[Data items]
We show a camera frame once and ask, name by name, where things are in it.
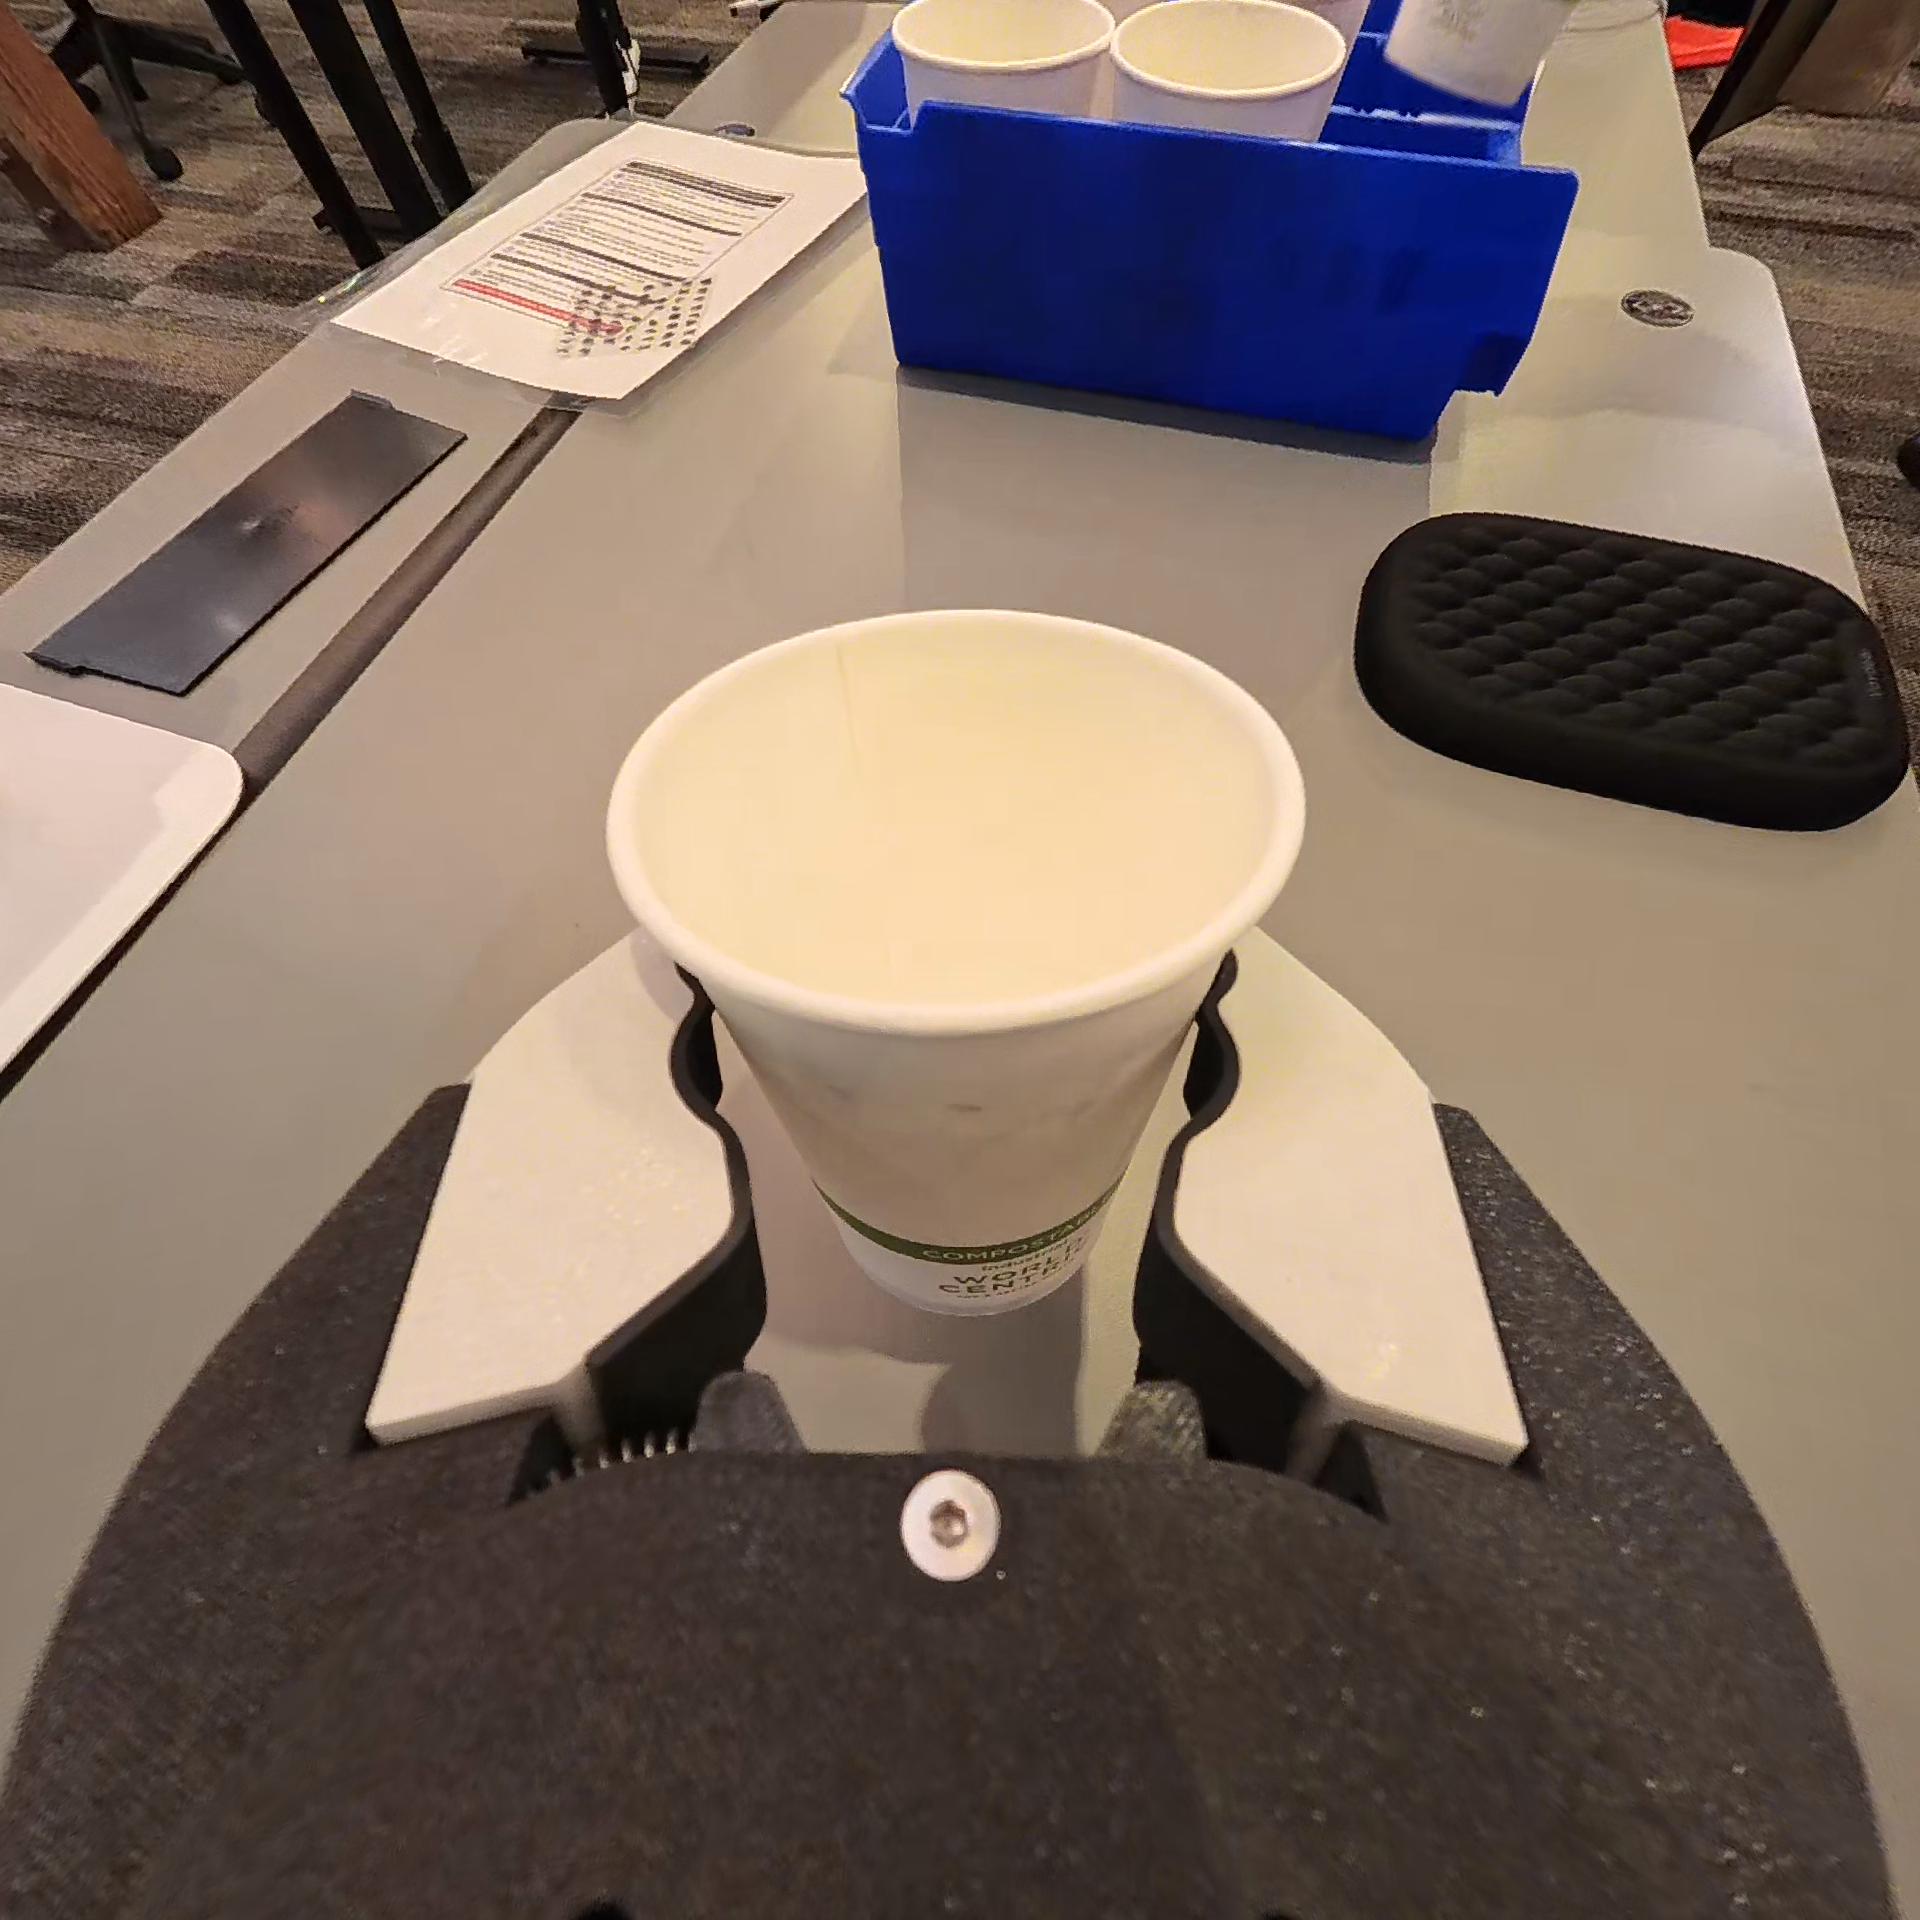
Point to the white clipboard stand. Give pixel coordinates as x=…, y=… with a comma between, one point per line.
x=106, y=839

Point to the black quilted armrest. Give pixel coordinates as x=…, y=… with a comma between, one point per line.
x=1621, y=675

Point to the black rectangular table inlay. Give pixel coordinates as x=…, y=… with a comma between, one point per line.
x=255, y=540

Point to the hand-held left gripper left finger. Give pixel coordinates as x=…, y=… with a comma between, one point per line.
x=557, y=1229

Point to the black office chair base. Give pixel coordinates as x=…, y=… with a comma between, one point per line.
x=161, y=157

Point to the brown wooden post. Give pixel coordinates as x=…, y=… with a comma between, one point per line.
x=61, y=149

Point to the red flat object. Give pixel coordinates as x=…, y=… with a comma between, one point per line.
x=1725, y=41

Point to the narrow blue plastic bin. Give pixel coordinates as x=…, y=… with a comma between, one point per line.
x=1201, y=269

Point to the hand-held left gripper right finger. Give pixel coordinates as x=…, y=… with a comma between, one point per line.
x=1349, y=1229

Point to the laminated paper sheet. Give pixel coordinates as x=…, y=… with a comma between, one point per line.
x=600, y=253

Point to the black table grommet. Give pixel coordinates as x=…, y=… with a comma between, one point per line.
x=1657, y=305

---

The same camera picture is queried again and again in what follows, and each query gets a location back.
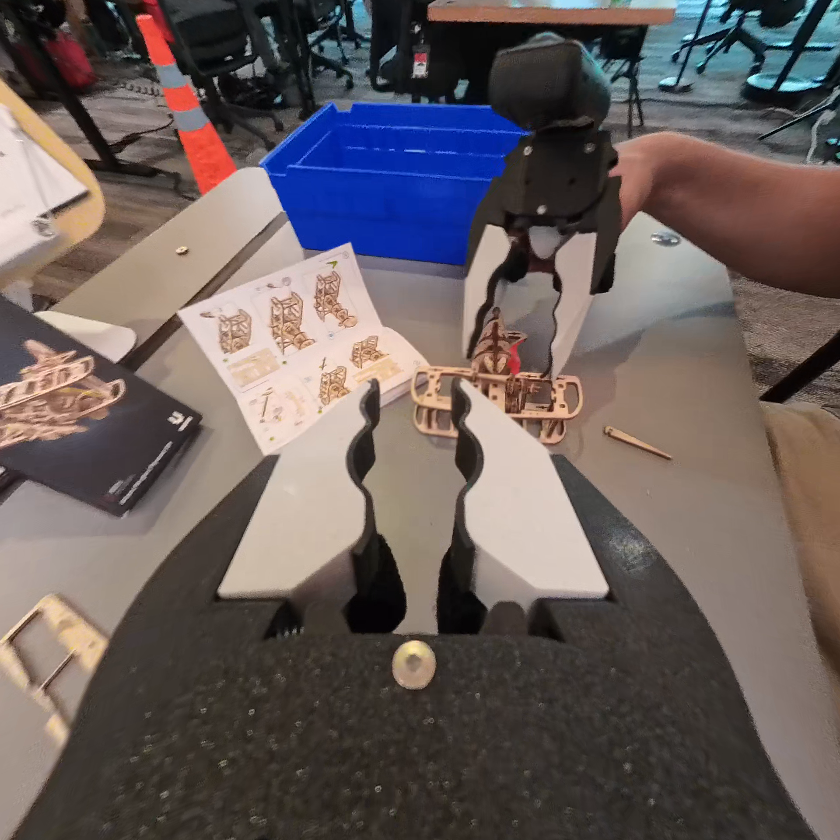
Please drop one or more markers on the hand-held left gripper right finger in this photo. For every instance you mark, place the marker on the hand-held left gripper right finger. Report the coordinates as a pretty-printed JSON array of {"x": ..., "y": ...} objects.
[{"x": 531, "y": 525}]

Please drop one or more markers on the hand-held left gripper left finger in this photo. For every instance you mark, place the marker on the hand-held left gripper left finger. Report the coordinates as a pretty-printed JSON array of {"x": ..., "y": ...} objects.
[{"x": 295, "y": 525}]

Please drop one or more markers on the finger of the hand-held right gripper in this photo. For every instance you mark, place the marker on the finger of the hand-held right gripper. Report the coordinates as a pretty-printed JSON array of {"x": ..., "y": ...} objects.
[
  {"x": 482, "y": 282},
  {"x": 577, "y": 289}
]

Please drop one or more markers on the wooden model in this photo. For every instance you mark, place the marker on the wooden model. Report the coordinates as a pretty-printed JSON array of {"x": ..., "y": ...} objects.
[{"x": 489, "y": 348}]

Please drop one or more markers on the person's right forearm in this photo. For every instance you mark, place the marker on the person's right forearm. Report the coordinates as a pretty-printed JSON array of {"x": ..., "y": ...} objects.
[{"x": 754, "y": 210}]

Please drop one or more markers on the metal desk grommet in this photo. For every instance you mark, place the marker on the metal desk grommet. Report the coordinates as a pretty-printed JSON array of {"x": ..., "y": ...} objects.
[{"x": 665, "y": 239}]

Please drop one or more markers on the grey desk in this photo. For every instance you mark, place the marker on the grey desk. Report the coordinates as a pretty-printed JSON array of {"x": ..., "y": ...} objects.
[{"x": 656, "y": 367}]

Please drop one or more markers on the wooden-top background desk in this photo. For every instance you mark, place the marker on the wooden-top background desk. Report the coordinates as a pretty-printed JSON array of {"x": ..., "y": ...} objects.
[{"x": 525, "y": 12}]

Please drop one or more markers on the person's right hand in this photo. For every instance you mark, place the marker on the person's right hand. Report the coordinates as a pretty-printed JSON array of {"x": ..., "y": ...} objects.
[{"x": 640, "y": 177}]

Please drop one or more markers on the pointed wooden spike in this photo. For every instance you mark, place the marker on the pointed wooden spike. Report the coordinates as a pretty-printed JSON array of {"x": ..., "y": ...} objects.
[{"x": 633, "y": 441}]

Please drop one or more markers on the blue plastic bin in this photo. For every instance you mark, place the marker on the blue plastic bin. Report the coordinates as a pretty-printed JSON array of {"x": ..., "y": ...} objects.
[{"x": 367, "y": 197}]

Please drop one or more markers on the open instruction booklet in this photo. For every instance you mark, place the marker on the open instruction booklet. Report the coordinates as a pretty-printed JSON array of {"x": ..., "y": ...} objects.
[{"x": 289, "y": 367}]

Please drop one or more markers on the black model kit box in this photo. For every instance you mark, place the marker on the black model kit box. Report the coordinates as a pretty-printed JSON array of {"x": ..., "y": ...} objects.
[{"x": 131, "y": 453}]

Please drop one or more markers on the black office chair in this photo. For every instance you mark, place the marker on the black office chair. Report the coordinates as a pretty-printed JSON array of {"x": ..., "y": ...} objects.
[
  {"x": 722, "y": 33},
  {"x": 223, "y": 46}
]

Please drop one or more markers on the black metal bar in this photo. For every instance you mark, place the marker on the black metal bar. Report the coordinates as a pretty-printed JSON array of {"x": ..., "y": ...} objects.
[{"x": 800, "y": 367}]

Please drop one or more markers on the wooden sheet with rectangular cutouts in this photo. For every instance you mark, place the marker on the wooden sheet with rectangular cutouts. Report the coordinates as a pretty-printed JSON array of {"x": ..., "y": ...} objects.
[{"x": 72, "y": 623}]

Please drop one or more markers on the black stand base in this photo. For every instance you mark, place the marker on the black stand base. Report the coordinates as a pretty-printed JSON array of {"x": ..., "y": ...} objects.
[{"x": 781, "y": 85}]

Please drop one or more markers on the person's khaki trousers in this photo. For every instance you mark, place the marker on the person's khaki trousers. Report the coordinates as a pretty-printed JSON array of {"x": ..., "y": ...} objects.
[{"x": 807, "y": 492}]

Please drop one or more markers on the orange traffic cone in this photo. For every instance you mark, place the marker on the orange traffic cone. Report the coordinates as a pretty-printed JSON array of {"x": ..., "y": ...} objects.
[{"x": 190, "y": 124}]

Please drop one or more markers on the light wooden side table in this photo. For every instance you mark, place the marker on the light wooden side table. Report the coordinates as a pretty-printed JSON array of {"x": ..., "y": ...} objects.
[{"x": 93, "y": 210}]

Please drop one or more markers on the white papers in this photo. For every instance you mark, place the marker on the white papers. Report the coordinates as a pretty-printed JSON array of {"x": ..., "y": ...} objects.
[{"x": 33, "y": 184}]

**Task statement**
For the word "camera", return every line of the records that holds it.

**Task answer**
We show a camera frame once and ask, name by name, where things are in it.
The same camera picture is queried again and again in what follows, and each query gets a location back.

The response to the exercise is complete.